Girardi indicated David Phelps would take Pineda’s turn in the rotation. Phelps came into the game with two outs in the second after Pineda was ejected.
The ejection set off a debate in the baseball world about pitchers who try pine tar, and whether it should be allowed in certain circumstances. Many former aces said they had done it, albeit in a more discreet manner.
“I’ve seen a lot of things in my career, so I’m not blind to it” being viewed as part of baseball, said Girardi, a former catcher in his seventh year as Yankees manager.
Rule 8.02(b) prohibits pitchers from altering the ball to gain an unfair advantage, and forbids them from having a foreign substance on them or in their possession on the mound.
“I wouldn’t be against coming up with an idea” to modify the rule so pitchers could get a better grip on the ball in cold weather, Girardi said. “It would be a great time for someone to start looking at” finding one substance pitchers would be allowed to use.
Pineda wasn’t seen with the pine tar in the first inning, when the Red Sox roughed him up. Boston manager John Farrell asked plate umpire Gerry Davis to check Pineda after two fast outs the next inning.
“I felt like it was a necessity to say something,” Farrell said. “You know, I fully respect on a cold night you’re trying to get a little bit of a grip. But when it’s that obvious, something has got to be said.”
Davis went to the mound, touched Pineda’s neck and ejected him. Pineda said no one told him to use it, that he did it “by myself.”
Earlier this month, Pineda pitched well in a 4-1 win over the Red Sox at Yankee Stadium. Television cameras showed a substance on his hand in the fourth inning — Pineda said it was dirt, not pine tar. His hand was clean in the fifth and Farrell didn’t ask for him to be checked.
Pineda said he didn’t use pine tar in a start against the Chicago Cubs, in between his Red Sox outings.
Among other suspensions of pitchers for pine tar in the past decade, Tampa Bay’s Joel Peralta was penalized eight games in 2012, the Angels’ Brendan Donnelly 10 days in 2005 and St. Louis’ Julian Tavarez 10 days in 2004. The suspensions of Donnelly and Tavarez were cut to eight days after they asked the players’ association to appeal, and Peralta dropped his challenge with no reduction.
Pineda said Thursday he didn’t feel the ball well in the first inning when he allowed two runs on four hits.

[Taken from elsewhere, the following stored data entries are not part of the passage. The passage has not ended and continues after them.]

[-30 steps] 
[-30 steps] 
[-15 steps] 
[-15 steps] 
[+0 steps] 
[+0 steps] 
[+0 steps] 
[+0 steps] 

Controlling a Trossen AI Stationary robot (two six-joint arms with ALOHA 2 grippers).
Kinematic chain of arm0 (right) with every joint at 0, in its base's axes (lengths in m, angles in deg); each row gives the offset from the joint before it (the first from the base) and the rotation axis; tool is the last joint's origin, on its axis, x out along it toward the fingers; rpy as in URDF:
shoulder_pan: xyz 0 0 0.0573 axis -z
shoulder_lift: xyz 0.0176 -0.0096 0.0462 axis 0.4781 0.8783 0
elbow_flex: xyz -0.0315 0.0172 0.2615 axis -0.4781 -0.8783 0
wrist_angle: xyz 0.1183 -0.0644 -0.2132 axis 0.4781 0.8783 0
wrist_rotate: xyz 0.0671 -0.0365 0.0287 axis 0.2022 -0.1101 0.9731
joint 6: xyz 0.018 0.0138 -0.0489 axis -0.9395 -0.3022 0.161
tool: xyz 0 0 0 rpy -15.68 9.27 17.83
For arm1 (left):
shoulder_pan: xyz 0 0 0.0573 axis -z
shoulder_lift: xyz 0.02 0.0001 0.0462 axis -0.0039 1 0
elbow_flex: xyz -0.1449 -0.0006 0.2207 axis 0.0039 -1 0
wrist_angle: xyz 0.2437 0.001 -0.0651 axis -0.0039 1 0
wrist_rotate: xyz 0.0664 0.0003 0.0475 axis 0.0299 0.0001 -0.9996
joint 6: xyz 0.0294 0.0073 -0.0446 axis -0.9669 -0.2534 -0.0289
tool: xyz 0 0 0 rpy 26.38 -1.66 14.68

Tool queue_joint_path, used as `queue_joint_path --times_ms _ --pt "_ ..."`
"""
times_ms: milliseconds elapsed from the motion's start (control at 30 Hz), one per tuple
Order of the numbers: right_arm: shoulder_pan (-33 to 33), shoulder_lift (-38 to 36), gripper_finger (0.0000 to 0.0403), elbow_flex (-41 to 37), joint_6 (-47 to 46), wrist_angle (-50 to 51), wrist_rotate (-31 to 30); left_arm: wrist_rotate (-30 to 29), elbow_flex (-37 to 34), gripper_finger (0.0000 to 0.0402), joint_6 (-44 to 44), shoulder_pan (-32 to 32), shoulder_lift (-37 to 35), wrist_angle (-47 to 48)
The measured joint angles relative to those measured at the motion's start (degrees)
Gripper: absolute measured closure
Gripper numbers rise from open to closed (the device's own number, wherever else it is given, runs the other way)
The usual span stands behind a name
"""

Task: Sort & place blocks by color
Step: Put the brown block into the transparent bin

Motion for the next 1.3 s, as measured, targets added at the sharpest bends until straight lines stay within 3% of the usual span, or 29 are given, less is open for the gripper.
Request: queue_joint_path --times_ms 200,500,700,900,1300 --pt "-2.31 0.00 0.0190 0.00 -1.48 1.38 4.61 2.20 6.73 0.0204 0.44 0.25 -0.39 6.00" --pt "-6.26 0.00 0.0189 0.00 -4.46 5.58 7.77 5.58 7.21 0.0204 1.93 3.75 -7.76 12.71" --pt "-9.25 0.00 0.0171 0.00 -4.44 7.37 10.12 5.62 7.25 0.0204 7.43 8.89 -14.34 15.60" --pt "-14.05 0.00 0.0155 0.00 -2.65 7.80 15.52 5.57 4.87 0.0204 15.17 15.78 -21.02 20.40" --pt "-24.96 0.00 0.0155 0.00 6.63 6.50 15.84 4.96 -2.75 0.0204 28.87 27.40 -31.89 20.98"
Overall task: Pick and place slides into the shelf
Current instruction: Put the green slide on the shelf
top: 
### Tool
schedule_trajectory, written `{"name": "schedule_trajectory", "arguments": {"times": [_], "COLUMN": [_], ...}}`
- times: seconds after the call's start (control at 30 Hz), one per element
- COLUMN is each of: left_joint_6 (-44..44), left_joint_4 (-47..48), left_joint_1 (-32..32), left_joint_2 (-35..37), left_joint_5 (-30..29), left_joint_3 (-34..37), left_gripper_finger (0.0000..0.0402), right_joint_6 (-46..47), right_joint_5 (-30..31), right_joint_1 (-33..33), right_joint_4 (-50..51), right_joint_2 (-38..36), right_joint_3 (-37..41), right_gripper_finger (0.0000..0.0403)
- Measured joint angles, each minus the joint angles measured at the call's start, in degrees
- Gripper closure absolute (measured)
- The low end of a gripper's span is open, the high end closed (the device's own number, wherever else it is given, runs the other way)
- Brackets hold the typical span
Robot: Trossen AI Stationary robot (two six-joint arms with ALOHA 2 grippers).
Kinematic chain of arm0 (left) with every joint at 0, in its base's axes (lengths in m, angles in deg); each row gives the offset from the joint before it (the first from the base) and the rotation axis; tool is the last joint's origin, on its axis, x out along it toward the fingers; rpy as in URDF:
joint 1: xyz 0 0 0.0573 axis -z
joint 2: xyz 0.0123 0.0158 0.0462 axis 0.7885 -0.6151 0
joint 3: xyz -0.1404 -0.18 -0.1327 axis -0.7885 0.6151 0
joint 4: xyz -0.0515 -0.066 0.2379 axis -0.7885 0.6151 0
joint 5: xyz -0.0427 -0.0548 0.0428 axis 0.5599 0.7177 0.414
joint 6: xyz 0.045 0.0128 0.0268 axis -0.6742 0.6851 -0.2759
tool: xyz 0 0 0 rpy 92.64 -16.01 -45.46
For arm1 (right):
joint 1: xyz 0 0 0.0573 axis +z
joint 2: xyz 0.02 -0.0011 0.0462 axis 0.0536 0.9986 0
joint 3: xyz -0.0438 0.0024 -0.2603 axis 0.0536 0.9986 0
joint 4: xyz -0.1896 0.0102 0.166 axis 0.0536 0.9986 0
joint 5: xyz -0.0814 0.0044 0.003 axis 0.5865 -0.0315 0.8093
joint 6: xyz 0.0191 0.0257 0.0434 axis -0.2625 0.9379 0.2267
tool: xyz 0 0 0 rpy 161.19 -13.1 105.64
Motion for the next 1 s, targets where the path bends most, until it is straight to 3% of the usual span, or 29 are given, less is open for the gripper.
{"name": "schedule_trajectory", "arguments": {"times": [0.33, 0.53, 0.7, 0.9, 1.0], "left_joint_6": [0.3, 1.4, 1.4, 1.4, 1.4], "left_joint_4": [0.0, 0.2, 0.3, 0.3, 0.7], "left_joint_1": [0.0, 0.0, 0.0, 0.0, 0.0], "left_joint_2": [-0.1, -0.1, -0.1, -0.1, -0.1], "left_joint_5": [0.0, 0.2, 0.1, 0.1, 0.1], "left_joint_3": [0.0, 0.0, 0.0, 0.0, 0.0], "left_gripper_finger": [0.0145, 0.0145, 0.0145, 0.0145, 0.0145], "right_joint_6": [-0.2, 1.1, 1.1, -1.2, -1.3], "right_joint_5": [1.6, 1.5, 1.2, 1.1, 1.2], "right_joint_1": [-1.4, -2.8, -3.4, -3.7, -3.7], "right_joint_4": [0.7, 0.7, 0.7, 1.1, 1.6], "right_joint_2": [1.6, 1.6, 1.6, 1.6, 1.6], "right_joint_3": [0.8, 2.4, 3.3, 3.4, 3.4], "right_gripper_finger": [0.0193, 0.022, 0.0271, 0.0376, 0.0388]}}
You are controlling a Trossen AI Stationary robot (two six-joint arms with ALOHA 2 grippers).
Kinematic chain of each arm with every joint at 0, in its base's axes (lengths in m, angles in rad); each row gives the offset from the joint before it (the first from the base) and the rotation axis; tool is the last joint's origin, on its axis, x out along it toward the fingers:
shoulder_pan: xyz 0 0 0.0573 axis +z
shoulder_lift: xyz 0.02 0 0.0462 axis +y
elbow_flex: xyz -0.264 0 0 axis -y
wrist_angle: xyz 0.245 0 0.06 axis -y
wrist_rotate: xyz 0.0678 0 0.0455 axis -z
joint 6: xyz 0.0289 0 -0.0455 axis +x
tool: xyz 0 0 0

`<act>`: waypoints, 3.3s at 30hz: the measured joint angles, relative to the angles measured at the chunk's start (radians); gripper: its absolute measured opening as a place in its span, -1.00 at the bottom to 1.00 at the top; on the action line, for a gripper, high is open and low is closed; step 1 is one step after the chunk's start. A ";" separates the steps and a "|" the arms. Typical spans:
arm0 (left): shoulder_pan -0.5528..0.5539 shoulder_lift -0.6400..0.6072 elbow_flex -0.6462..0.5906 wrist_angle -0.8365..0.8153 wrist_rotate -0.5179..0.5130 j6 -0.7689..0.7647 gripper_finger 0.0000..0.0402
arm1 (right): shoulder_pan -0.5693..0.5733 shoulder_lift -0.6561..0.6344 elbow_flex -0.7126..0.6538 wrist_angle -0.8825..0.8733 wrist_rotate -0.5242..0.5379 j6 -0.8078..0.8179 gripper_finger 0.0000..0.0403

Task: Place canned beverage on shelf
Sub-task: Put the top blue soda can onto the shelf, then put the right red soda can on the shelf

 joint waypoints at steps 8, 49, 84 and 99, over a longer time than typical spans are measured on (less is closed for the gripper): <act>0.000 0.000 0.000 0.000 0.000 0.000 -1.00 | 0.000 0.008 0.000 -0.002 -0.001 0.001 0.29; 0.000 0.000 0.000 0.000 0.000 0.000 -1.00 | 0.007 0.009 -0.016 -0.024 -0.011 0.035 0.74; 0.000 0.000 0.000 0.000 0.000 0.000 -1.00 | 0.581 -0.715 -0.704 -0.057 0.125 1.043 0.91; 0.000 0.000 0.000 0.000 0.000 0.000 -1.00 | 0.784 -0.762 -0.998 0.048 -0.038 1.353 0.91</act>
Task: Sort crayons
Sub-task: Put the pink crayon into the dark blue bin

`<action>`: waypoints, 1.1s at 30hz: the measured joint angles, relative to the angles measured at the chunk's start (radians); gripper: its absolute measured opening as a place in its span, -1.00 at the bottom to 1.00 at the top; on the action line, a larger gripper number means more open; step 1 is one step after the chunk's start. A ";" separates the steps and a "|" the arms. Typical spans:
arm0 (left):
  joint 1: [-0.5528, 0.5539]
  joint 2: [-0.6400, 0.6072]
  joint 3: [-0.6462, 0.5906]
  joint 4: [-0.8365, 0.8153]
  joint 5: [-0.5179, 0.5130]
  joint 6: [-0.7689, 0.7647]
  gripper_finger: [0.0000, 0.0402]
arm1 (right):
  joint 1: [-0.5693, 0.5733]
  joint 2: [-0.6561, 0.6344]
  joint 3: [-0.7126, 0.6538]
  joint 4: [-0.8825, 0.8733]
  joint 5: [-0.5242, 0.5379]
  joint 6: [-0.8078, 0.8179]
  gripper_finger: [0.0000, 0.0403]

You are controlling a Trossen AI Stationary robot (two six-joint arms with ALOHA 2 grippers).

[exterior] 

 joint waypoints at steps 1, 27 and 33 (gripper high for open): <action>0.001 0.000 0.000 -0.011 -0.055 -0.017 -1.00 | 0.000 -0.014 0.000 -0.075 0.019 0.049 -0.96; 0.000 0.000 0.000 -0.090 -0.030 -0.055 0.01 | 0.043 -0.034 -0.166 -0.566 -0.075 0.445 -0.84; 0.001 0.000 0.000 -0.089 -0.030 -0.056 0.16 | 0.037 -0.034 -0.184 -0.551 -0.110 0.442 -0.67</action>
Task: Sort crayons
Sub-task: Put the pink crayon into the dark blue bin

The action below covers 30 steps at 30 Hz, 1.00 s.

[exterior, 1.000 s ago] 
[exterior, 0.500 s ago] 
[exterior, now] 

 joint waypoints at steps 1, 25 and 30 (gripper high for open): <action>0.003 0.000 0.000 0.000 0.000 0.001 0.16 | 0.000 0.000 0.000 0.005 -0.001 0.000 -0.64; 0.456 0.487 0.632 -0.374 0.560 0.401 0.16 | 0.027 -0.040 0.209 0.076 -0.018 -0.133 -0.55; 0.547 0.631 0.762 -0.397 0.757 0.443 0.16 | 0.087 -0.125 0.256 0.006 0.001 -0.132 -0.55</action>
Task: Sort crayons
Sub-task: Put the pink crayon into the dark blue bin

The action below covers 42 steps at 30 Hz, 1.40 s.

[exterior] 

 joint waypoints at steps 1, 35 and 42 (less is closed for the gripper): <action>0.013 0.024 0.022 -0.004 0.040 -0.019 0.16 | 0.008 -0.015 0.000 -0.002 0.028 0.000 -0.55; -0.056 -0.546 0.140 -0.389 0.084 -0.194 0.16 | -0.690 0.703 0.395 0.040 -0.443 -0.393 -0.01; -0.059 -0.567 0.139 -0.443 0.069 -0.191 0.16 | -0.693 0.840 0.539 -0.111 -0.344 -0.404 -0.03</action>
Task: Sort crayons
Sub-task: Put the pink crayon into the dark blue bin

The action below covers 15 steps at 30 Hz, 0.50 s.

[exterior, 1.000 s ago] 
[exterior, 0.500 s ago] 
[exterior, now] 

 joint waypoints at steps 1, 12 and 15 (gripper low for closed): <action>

And he said he wanted to be careful not to hit any batters.
“I know it’s pine tar, but the pine tar did not help me” throw harder, he said. “It helped me for feel, (get) a better grip.”
Red Sox catcher A.J. Pierzynski understood why Pineda used the pine tar.
“I don’t have a problem with guys that do it,” he said. “I know as a hitter, I want to get in there and know the guy has a grip.
“Put it on your hat, put it on your pants, your belt, put it on your glove, whatever you have to do. You just can’t do it that blatantly. That was what the biggest issue was. No one has an issue with him doing it. It’s just more of the fact that it’s so blatant.”